Since pictures are not wanted, repeat only the text of the records, word for word.

+--

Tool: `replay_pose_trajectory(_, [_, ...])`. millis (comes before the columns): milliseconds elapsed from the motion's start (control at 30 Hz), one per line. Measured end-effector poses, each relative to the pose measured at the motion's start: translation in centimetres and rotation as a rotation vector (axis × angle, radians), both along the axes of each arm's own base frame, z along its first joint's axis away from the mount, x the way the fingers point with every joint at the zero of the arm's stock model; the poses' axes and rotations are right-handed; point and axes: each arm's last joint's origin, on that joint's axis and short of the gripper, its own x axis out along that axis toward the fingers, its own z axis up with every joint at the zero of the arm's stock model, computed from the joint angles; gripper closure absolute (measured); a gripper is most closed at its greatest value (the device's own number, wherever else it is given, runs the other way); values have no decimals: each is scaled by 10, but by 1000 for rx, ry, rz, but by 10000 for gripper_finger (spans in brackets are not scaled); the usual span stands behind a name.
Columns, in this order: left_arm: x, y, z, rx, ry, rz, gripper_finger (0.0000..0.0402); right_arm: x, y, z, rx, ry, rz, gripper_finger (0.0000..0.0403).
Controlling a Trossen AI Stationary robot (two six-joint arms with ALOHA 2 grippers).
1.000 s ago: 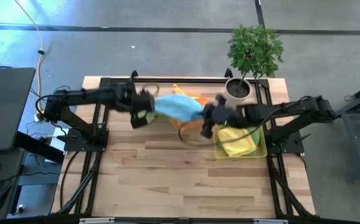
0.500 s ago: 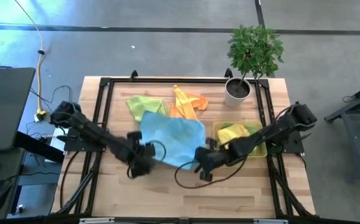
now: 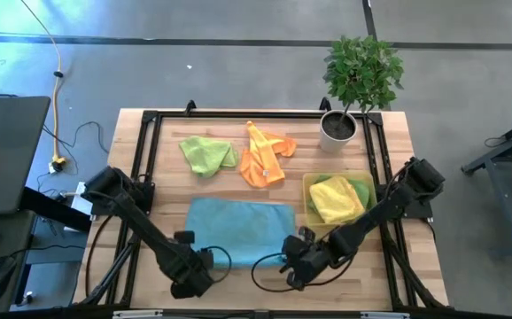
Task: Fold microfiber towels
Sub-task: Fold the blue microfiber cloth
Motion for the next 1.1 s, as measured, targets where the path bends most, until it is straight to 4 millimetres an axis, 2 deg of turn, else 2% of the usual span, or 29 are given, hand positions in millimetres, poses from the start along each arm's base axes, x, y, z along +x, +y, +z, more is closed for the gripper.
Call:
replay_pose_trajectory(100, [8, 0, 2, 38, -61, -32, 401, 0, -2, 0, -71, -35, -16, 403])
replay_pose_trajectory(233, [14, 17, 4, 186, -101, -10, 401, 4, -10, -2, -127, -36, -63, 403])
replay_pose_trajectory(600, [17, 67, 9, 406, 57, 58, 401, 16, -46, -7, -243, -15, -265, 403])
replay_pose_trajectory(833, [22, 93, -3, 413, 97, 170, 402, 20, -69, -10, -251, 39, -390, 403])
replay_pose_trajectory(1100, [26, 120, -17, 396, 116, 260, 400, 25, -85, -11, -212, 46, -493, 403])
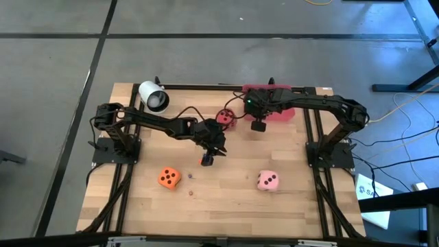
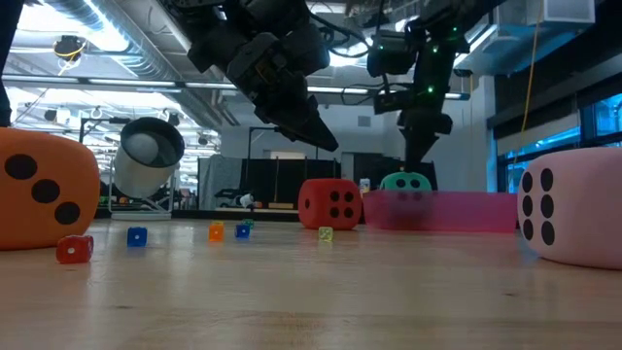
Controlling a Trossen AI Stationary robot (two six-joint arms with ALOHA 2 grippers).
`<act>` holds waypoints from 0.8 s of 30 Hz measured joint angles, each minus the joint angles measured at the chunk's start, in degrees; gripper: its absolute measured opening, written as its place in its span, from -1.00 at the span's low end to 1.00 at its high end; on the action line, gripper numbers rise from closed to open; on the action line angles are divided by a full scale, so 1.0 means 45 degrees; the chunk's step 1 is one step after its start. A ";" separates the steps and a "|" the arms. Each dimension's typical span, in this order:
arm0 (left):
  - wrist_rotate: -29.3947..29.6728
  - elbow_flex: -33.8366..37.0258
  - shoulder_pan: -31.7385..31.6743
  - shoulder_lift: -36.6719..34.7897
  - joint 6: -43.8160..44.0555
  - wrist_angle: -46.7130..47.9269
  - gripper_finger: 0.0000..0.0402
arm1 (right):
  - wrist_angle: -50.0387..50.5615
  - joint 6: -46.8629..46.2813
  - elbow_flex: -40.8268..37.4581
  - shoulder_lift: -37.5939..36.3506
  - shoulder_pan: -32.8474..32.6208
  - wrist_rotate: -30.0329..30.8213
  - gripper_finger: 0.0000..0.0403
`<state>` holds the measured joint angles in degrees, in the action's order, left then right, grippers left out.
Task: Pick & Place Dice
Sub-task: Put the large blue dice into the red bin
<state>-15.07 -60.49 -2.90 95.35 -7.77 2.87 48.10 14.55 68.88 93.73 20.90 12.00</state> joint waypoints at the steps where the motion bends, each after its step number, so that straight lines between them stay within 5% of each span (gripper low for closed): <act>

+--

* Task solution
Tool: `replay_pose_trajectory(_, [_, ...])`. millis (comes before the columns): milliseconds elapsed from the motion's start (control at 30 Hz), one per line. Measured end-effector poses, each relative to the pose measured at the motion's start: translation in centimetres and rotation as a rotation vector (axis × angle, radians), both along the axes of each arm's own base frame, z along its first joint's axis away from the mount, x the way the fingers point with every joint at the zero of the arm's stock model; the poses' axes and rotations are right-handed; point and axes: each arm's last joint's origin, on that joint's axis and short of the gripper, its own x axis out along that axis toward the fingers, its own z axis up with every joint at the zero of the arm's stock model, computed from the joint angles; gripper closure absolute (measured); a gripper is most closed at its greatest value (the device's own number, wherever else it is given, runs the other way); values have no decimals: each is scaled by 10, but by 1000 for rx, ry, rz, but by 10000 for gripper_finger (spans in brackets are not scaled); the usual span stands behind a name.
Columns, in this order: left_arm: x, y, z, rx, ry, rz, gripper_finger (0.0000..0.0402); right_arm: x, y, z, rx, ry, rz, gripper_finger (0.0000..0.0403).
Controlling a Trossen AI Stationary robot (two six-joint arms with ALOHA 2 grippers).
1.000 s ago: 
0.500 s ago: 
now: 
Task: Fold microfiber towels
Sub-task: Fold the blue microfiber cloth
Motion for the next 1.1 s, as measured, targets where the path bends most, until it is straight to 4 millimetres an axis, 2 deg of turn, else 2% of the usual span, or 29 are given, hand positions in millimetres, poses from the start along each arm's base axes, x, y, z along +x, +y, +z, more is closed for the gripper.
Call:
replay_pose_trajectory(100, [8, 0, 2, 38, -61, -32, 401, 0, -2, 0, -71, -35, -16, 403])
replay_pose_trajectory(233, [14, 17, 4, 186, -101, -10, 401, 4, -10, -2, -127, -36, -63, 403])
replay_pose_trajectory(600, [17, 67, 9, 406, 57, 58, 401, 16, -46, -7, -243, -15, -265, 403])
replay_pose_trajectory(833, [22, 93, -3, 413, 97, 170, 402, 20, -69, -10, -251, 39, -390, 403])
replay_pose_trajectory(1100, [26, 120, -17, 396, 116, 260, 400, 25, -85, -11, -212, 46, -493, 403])
Controlling a Trossen AI Stationary robot (two six-joint arms with ALOHA 2 grippers).
`<act>` holds waypoints from 0.8 s of 30 Hz measured joint angles, each minus the joint angles measured at the chunk's start, in degrees; gripper: its absolute measured opening, written as its place in its span, from -1.00 at the span's low end to 1.00 at its high end; on the action line, gripper numbers rise from closed to open; on the action line angles are divided by a full scale, so 1.0 means 45 degrees; the chunk's step 1 is one step after its start. A ";" separates the steps and a "|" the arms. Each dimension's typical span, in this order:
arm0 (left):
  - wrist_rotate: -29.3947..29.6728
  - elbow_flex: -33.8366..37.0258
  - shoulder_pan: -31.7385..31.6743
  - shoulder_lift: -36.6719..34.7897
  - joint 6: -43.8160..44.0555
  - wrist_angle: -46.7130..47.9269
  - gripper_finger: 0.0000..0.0402
arm1 (right):
  - wrist_angle: -50.0387..50.5615
  - joint 6: -46.8629..46.2813
  - elbow_flex: -40.8268..37.4581
  - shoulder_lift: -37.5939..36.3506
  - shoulder_pan: -32.8474..32.6208
  - wrist_rotate: -30.0329..30.8213
  - gripper_finger: 0.0000..0.0403
`<state>` holds the measured joint angles in degrees, in the action's order, left then right, grippers left out.
Task: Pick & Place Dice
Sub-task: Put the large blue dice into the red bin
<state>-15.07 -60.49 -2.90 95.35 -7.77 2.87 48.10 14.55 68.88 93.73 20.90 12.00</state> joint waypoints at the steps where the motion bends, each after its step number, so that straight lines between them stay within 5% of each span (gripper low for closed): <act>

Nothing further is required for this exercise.